:: Excerpted data

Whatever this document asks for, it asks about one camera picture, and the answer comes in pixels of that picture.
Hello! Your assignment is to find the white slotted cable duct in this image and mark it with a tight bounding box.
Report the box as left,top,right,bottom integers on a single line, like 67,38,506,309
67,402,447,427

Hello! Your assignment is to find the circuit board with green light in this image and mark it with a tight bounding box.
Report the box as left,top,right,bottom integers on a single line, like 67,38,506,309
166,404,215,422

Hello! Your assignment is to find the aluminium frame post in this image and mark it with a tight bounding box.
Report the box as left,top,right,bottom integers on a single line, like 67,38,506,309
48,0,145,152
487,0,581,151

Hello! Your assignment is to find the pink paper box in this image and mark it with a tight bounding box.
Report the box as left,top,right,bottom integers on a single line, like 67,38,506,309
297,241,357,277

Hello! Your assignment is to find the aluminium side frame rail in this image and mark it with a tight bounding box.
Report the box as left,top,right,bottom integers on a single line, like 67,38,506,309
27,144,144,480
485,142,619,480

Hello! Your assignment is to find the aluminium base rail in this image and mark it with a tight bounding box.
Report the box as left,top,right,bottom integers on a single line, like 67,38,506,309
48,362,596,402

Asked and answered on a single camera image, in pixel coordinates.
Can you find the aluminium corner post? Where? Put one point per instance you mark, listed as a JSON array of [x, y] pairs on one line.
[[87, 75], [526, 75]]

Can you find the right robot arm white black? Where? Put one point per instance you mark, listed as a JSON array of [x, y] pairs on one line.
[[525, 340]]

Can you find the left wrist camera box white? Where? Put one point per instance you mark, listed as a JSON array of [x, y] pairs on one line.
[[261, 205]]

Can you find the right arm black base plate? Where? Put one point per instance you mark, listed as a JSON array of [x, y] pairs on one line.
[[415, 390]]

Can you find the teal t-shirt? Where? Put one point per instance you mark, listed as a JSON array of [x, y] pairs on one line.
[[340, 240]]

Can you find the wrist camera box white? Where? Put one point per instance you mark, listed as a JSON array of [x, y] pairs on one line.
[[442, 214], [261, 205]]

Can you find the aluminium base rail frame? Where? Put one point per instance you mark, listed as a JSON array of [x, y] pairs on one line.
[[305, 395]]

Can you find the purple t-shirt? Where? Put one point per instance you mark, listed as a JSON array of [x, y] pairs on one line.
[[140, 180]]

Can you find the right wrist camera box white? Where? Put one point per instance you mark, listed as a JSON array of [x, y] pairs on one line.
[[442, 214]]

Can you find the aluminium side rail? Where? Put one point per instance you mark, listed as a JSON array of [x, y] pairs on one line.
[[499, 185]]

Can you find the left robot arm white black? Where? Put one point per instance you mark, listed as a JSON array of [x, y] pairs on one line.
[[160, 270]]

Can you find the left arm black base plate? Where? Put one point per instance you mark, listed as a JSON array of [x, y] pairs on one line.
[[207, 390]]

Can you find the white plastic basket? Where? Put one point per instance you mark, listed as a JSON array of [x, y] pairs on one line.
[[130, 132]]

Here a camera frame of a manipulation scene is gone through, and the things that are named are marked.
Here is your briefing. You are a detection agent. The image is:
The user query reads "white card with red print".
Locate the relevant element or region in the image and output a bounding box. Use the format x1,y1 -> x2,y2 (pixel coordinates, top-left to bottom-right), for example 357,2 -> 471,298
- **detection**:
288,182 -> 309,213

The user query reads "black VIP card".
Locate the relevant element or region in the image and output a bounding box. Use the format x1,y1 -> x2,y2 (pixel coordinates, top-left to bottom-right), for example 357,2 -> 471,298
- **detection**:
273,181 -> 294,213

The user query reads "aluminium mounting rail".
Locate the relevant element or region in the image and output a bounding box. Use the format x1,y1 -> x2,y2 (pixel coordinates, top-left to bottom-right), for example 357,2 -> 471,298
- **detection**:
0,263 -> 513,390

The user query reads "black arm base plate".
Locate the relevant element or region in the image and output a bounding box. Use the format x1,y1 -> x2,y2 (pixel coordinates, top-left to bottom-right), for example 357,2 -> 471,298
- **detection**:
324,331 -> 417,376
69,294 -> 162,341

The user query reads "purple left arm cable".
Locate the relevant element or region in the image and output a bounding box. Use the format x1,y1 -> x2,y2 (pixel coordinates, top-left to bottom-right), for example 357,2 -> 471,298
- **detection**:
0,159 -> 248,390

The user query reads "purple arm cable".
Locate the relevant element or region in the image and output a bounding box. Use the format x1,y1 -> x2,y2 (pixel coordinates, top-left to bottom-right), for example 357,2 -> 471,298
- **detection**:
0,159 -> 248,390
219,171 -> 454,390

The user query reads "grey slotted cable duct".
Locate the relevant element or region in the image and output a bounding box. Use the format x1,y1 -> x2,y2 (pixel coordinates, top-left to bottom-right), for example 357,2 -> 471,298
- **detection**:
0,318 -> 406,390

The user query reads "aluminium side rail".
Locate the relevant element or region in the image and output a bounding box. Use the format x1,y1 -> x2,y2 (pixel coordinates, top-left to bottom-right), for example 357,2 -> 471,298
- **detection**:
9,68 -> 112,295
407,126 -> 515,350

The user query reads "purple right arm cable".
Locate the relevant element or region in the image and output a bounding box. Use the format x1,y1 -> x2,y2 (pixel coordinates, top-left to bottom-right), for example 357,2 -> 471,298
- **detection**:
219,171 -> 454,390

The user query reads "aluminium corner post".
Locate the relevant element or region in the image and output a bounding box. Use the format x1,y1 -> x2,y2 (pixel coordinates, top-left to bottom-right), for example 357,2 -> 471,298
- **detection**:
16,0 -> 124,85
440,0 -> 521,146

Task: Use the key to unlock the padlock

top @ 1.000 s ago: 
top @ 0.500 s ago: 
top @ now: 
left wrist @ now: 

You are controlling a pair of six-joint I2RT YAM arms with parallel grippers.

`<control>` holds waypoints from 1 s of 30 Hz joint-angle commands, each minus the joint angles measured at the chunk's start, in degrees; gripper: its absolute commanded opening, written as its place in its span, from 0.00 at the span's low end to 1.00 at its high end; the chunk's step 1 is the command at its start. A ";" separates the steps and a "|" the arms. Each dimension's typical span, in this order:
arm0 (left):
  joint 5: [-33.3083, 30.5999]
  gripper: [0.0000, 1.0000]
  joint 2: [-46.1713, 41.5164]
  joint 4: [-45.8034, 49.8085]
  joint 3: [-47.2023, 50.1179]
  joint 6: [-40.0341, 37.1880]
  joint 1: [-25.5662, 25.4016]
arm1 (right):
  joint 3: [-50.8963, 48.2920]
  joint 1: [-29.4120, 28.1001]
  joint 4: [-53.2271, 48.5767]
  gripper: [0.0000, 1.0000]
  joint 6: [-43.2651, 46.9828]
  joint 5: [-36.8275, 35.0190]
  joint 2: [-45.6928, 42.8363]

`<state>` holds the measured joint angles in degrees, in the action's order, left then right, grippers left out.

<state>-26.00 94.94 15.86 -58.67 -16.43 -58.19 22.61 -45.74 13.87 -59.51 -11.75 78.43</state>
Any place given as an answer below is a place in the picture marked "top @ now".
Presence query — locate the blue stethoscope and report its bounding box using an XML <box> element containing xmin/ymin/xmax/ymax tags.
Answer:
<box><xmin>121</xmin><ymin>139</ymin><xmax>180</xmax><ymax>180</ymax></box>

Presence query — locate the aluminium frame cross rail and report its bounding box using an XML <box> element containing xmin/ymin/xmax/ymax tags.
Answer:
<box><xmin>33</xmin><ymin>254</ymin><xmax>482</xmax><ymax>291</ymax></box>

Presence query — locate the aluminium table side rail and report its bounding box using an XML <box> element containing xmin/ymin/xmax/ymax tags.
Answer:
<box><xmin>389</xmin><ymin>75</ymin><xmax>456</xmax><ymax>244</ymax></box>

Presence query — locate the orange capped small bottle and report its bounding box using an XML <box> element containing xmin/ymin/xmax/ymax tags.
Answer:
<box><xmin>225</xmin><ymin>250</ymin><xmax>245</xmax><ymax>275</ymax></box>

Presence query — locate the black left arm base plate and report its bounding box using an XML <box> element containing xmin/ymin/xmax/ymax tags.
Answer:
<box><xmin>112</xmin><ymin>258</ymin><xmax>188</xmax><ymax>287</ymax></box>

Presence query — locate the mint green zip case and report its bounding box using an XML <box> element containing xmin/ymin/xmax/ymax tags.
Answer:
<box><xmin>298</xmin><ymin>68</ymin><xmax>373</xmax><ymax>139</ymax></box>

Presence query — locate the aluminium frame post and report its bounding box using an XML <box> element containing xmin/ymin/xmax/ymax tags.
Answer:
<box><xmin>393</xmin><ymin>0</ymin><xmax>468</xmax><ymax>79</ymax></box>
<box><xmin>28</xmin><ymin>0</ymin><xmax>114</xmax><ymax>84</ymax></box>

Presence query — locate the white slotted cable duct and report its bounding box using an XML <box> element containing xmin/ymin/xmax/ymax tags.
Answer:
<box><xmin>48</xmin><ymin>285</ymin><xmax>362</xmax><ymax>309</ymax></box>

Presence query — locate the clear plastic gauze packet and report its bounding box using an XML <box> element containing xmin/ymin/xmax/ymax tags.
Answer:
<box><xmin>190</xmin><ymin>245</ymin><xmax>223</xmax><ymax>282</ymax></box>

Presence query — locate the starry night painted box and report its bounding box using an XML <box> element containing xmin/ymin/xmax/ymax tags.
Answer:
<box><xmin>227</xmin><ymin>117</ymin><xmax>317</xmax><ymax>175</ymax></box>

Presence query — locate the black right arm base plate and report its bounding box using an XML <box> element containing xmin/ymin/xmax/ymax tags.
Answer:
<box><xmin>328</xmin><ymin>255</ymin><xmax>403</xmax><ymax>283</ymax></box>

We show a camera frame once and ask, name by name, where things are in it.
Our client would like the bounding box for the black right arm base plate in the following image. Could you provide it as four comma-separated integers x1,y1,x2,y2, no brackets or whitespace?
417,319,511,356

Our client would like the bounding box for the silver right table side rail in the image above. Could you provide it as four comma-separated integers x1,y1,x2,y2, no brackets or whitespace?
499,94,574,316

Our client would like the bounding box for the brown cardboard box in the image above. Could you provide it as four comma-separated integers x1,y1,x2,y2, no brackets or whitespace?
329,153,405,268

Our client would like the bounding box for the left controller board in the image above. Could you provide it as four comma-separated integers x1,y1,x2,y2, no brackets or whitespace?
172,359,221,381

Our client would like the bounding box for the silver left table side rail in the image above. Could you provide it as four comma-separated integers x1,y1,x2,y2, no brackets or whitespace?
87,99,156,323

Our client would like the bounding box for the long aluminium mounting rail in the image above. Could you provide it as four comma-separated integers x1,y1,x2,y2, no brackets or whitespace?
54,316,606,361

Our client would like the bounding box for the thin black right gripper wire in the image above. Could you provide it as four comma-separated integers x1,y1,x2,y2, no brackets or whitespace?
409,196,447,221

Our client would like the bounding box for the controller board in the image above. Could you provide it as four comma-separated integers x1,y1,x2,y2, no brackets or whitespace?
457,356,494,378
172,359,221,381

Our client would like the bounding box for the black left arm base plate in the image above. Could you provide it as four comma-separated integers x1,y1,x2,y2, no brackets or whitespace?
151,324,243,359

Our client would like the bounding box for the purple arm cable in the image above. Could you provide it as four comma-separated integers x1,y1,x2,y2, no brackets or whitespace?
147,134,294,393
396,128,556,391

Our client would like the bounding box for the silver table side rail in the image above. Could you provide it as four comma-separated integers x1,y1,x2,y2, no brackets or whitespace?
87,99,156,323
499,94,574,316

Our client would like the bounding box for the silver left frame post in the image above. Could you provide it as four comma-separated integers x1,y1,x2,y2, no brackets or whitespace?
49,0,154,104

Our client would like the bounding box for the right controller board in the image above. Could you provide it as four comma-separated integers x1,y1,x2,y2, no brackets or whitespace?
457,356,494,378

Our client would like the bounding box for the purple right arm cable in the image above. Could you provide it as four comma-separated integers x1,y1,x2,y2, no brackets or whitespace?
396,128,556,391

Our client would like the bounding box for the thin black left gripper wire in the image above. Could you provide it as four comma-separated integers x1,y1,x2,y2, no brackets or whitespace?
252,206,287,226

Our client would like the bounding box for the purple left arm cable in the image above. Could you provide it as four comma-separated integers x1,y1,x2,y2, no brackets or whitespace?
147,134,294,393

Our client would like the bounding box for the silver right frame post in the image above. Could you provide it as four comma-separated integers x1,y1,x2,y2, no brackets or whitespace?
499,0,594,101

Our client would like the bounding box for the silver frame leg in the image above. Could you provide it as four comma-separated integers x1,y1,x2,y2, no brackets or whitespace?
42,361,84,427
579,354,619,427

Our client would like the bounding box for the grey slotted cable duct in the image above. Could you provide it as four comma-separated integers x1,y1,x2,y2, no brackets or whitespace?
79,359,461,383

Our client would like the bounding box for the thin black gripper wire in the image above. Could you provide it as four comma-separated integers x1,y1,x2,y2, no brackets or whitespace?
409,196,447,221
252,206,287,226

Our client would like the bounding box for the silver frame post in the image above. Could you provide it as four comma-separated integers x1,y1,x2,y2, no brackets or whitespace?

::::

Action item -
Whenever the word "green" occurs in a line above, copy that line.

Solved exercise -
Hello! Your assignment is to find the circuit board with green light in this image and mark it with a tight bounding box.
Presence query — locate the mint green zip case and report its bounding box using an XML <box> element containing xmin/ymin/xmax/ymax tags.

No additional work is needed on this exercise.